Interestingly, proliferative alternatively activated TAMs expressed more MCT4 in growing VS. The role of MCT4 as a lactate and H⁺ export pump causes extracellular acidification, a key characteristic of fast growth and therapeutic resistance in a variety of solid tumours and found to correlate with VS tumour size.^19,41,42 This may implicate MCT4 and other monocarboxylate transporters such as MCT1 as previously unidentified therapeutic avenues in VS. Syrosingopine, a well-tolerated approved antihypertensive drug, is both an MCT4 and MCT1 inhibitor. Syrosingopine acts synergistically in combination with the established type 2 diabetes drug metformin to reduce cancer cell viability in vitro in primary and immortalized cancer cell lines, as well as in vivo in a murine model of liver cancer.^43,44 Applications of syrosingopine in preclinical VS models should be explored to investigate its effects on tumour acidification, immune cell proliferation and tumour growth.

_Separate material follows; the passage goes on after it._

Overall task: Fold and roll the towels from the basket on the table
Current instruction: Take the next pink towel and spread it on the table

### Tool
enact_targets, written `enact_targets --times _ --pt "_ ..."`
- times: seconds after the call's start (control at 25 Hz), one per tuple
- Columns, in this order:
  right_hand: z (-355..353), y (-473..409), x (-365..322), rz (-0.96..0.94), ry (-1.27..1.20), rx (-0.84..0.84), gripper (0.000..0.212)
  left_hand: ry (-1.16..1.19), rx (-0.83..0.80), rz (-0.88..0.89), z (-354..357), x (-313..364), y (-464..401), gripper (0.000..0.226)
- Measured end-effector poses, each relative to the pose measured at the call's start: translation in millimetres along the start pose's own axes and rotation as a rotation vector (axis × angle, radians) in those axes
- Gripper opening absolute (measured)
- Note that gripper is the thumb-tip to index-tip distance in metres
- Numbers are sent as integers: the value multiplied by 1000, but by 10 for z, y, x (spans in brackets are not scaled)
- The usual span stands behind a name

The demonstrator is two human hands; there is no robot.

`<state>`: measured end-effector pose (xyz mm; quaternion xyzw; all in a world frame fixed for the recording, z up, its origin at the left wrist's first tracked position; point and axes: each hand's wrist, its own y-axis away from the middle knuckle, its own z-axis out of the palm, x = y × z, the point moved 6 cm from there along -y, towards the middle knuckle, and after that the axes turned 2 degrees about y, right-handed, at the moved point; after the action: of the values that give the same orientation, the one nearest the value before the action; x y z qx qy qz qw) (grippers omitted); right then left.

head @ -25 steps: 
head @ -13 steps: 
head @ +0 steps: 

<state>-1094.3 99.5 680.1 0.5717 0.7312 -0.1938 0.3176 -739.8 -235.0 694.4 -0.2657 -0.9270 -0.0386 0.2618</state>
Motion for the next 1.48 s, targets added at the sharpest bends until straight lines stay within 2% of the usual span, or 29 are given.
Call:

The cell–cell proximity analysis of the VS tumour micro-environment revealed a significant association of classically activated TAMs with alternatively activated TAMs in static VS, which was subsequently lost in growing VS. Additionally, in growing VS, there was a significant decrease in proliferative neighbourhood 7 where classically activated TAMs and alternatively activated TAMs coexisted. When classically and alternatively activated TAMs are closely colocalized in static VS, their opposing pro- and anti-inflammatory cytokine release, competition for arginine by nitric oxide synthase and arginase-1 expression, and direct receptor-ligand interactions may reduce the tumourigenic activity of alternatively activated TAMs.⁴⁵ However, environments that support alternatively activated macrophages can prevent classically activated macrophage function, which may be a contributing factor towards the loss of interaction between these TAM sub-types in growing VS.⁴⁶ A loss of this interaction may allow for increased proliferation and secretion of growth factors. As such, a reduction in classically activated TAM-driven sequestration may indirectly enable proliferative neighbourhoods to become established in growing VS. The significant increase in cells residing in immune-enriched/proliferative neighbourhoods in growing VS indicates a potential for therapeutic targets that modulate growing VS neighbourhoods. For example, rebalancing the distribution of cells in growing VS towards non-proliferative tumour- and vasculature-enriched neighbourhoods may emulate a more static VS tumour micro-environment and therefore reduce tumour growth rate. In previous imaging and histopathology studies in VS, it has been suggested that vascular normalization (such as that perceived after treatment with the antiangiogenic agent bevacizumab) may have the added benefit of reducing TAM infiltration, which, therefore, could reduce the number of cells in immune-rich/proliferative neighbourhoods noted in the present study.^47,48

Our study also highlights a potentially important limitation in the ‘static’ and ‘growing’ nomenclature often used in clinical practice and as cut-offs for clinical trial inclusion. VS are often dichotomized into ‘static’ or ‘growing’ (with linear measurements <2 mm or >2 mm or tumour volume change per year < 20% or ≥ 20%, respectively), but this may not directly translate to dichotomized biological readouts, which may follow more of a variable scale. Additionally, variability in the time period between the final MRI scan a patient receives and the date of surgery may limit the accuracy of strict ‘static’ and ‘growing’ growth classifications, as in this study this interval ranges from 0 to 12 months. Often in this study when correlating biological findings (such as the number of alternatively activated TAMs) against specific volumetric growth rate, the ‘static’ samples (that ranged between −40% and +16% annual growth rate) clustered together with the slower yet still ‘growing’ VS (+28% to +34%) that were close to the threshold for measurement error in MRI scans.⁴⁹ However, the three much faster growing VS samples (+170% to +267%) often showed markedly different biological behaviour, for example, displaying dramatically increased alternatively activated macrophage and proliferative cell count per millimetre square (Fig. 2G). This may affect clinical decision-making in the future as patients with very rapidly growing VS may benefit from different treatments compared with those that are closer to 20% volume change/year. For example, as VS display high numbers of classically activated TAMs, static VS may benefit more from therapeutics targeted towards pro-inflammatory cytokines, such as anakinra or canakinumab for targeting IL-1β to prevent hearing loss.^17,21 In addition to growth rate–specific clinical management, clinical trials for VS may also benefit by reformatting into growth rate–specific sub-groups, which may affect dosing, treatment regimens and have different primary outcomes.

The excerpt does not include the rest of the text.